= Gerald O. Barney =

American physicist (1937–2020)

Gerald O. Barney (December 15, 1937 – September 9, 2020) was an American physicist, and expert in the field of sustainable development, known as principal author of The Global 2000 Report to the President.

== Biography ==
Barney was born in 1937, and started his studies at the Goethe University Frankfurt in the year 1958–59. He then returned the States to Salem, Oregon, where he obtained his BA at the Willamette University in 1961. Six years later he obtained his PhD in physics at the University of Wisconsin–Madison, with a thesis on fusion energy.

After graduation Barney conducted postdoctoral research on the management of complex systems at MIT in 1970. he then joined the Rockefeller Brothers Fund as staff member in the field of environmental studies. in the late 1980s he management the research and of the production of The Global 2000 Report to the President, issued by US President Jimmy Carter.

In 1983 he founded the Millennium Institute to "promote long-term integrated global thinking in national governments, universities, foundations, and the faith traditions of the world," In 2013 he issued a follow-up of his famous 1980 report, entitled The Global 2000 Report to the President of the US: Entering the 21st Century: The Technical Report.

Barney died on September 9, 2020, at the age of 81.

== Selected publications ==
- Barney, Gerald O. The global 2000 report to the President; entering the twenty-first century. (1980).
- Barney, Gerald O. The Global 2000 Report to the President of the US: Entering the 21st Century: The Technical Report.
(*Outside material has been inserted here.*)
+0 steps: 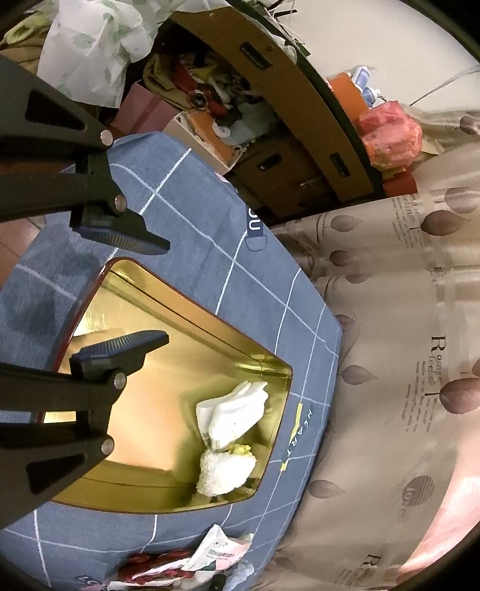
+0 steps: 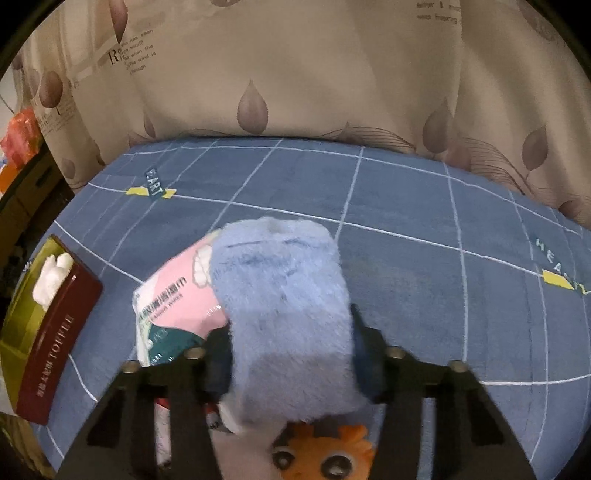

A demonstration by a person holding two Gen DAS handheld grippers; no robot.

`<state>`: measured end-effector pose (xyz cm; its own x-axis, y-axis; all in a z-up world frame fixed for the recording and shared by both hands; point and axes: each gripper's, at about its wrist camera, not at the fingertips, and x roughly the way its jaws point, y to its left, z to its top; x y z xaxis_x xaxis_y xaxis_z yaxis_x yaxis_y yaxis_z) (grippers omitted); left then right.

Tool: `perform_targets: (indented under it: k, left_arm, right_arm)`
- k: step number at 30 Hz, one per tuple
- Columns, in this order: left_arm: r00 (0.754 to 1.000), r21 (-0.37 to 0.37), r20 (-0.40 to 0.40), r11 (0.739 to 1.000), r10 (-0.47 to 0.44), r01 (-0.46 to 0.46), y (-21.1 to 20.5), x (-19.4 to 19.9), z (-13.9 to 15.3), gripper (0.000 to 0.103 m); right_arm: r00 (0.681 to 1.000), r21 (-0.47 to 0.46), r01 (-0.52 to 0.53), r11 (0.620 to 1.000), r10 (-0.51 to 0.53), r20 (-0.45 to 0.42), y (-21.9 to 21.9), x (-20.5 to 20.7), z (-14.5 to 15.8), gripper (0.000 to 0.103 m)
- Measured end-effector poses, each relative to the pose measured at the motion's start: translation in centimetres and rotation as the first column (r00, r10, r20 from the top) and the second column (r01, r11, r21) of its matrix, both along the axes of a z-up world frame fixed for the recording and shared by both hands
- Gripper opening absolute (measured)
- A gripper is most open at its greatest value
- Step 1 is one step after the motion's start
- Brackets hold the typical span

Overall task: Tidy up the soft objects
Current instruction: 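Grasp the light blue rolled towel with the right gripper and lift it, then grasp the white cotton ball with the left gripper while the right gripper holds the blue towel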

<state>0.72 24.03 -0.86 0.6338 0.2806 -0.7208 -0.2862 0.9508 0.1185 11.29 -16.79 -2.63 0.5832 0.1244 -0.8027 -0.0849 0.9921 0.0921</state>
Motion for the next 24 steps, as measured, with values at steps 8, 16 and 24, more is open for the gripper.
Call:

Vol. 2. Elsevier, 2013.

=== Articles ===
- Garrett, M. J., Barney, G. O., Hommel, J. M., & Barney, K. R. (1991). Studies for the 21st Century. In Studies for the 21st century. Institute for 21st Century Studies.
- Qu, Weishuang, and Gerald O. Barney. "Projecting China’s grain supply and demand using a new computer simulation model." China in the Global Economy Agriculture in China and OECD Countries Past Policies and Future Challenges (OECD Proceedings): Past Policies and Future Challenges (OECD Proceedings) (1999): 227.
- Barney, Gerald O. "The Global 2000 Report to the President and the Threshold 21 model: influences of Dana Meadows and system dynamics." System Dynamics Review 18.2 (2002): 123–136.